KUMBARA KİME DENİR? Kalecinin tarihi, ekonominin de tarihidir biraz! Bir zamanlar çok gol yiyen kalecilere 'kumbara' lakabı takılırdı. Oyuncak ve kaleci konusunda 1978 yılında Trabzon'da oynanan bir maçı mutlaka anımsamalıyız... Masallarıyla ünlü Andersen'in kenti olan Kopenhag takımı Trabzonspor ile karşı karşıyadır. Danimarkalı kaleci Olsen, her maç öncesi yaptığı gibi uğur getirdiğine inandığı oyuncak bebeğini kalesinin ağlarına asar.
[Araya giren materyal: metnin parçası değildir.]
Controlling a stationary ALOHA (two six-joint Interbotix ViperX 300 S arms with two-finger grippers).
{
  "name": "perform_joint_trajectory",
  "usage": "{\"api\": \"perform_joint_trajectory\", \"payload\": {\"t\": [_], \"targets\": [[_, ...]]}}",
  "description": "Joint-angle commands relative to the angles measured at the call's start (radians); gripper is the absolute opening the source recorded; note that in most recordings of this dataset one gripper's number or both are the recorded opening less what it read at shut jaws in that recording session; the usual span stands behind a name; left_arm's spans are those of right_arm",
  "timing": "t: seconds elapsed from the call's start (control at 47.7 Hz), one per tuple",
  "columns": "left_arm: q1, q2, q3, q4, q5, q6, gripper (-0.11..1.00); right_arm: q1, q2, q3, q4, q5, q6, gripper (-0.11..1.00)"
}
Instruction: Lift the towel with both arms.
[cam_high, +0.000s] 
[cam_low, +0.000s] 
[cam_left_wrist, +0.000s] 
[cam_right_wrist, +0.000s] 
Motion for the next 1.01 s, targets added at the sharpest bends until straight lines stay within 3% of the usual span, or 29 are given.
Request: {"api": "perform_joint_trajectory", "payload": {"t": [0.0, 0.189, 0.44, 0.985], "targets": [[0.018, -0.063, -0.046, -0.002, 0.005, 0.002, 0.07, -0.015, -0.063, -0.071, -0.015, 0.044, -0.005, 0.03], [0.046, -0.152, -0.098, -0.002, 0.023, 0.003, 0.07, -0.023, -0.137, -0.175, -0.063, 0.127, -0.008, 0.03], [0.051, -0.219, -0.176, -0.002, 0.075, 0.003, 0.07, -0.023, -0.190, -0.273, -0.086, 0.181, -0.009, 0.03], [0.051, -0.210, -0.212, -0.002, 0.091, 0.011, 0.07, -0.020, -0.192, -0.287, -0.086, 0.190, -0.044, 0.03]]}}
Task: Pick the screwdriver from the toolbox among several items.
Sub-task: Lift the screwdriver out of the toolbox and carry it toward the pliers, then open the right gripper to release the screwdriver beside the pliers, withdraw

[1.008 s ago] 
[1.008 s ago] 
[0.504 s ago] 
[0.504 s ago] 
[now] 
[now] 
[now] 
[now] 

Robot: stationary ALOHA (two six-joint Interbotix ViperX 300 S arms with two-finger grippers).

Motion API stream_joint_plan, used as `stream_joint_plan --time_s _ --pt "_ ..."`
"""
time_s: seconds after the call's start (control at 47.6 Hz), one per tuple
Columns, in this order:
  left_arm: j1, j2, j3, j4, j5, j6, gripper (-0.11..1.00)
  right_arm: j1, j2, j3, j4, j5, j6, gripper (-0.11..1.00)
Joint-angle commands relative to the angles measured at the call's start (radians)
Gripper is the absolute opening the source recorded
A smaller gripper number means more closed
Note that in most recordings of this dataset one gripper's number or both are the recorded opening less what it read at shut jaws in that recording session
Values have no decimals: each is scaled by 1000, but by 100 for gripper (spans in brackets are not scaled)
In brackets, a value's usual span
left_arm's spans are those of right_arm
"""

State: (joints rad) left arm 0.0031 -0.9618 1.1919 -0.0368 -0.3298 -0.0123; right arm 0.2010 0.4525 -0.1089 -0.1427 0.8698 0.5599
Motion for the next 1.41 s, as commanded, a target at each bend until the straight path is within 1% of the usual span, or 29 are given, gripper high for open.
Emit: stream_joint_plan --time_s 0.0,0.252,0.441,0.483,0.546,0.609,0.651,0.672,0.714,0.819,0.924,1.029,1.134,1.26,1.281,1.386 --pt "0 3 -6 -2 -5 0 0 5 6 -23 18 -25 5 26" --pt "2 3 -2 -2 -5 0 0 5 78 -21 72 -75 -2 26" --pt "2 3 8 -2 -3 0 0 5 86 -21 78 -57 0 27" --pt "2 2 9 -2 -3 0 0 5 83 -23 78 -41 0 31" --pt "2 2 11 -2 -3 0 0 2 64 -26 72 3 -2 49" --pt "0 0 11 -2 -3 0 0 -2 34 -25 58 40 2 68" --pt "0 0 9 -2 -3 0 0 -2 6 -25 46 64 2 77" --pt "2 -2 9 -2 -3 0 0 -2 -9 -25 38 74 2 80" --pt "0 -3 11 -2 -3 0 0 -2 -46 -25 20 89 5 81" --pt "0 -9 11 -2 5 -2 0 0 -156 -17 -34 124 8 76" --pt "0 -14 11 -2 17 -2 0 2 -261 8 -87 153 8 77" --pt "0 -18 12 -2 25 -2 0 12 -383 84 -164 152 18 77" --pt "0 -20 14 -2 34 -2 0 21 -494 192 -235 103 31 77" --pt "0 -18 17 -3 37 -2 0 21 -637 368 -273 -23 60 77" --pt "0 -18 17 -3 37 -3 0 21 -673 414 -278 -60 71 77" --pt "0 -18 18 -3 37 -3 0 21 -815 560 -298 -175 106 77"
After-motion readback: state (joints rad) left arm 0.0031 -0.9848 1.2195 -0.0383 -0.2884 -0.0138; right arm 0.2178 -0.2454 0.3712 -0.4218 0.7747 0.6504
Dakikalar ilerledikçe kurtarış üstüne kurtarış yapan Olsen, her seferinde bebeğine öpücük gönderir... Maçın sonlarına doğru esmeye başlayan rüzgâr bebeği yere düşürür... Kopenhag kalecisi bebeği kaldırmak ister ama tam o sırada Trabzonspor atağa kalkar... Bordo- mavili takımın oyuncusu Necdet'in vuruşu sonrasında Olsen kalesinden iki şeyi çıkarır; oyuncak bebeğini ve futbol topunu!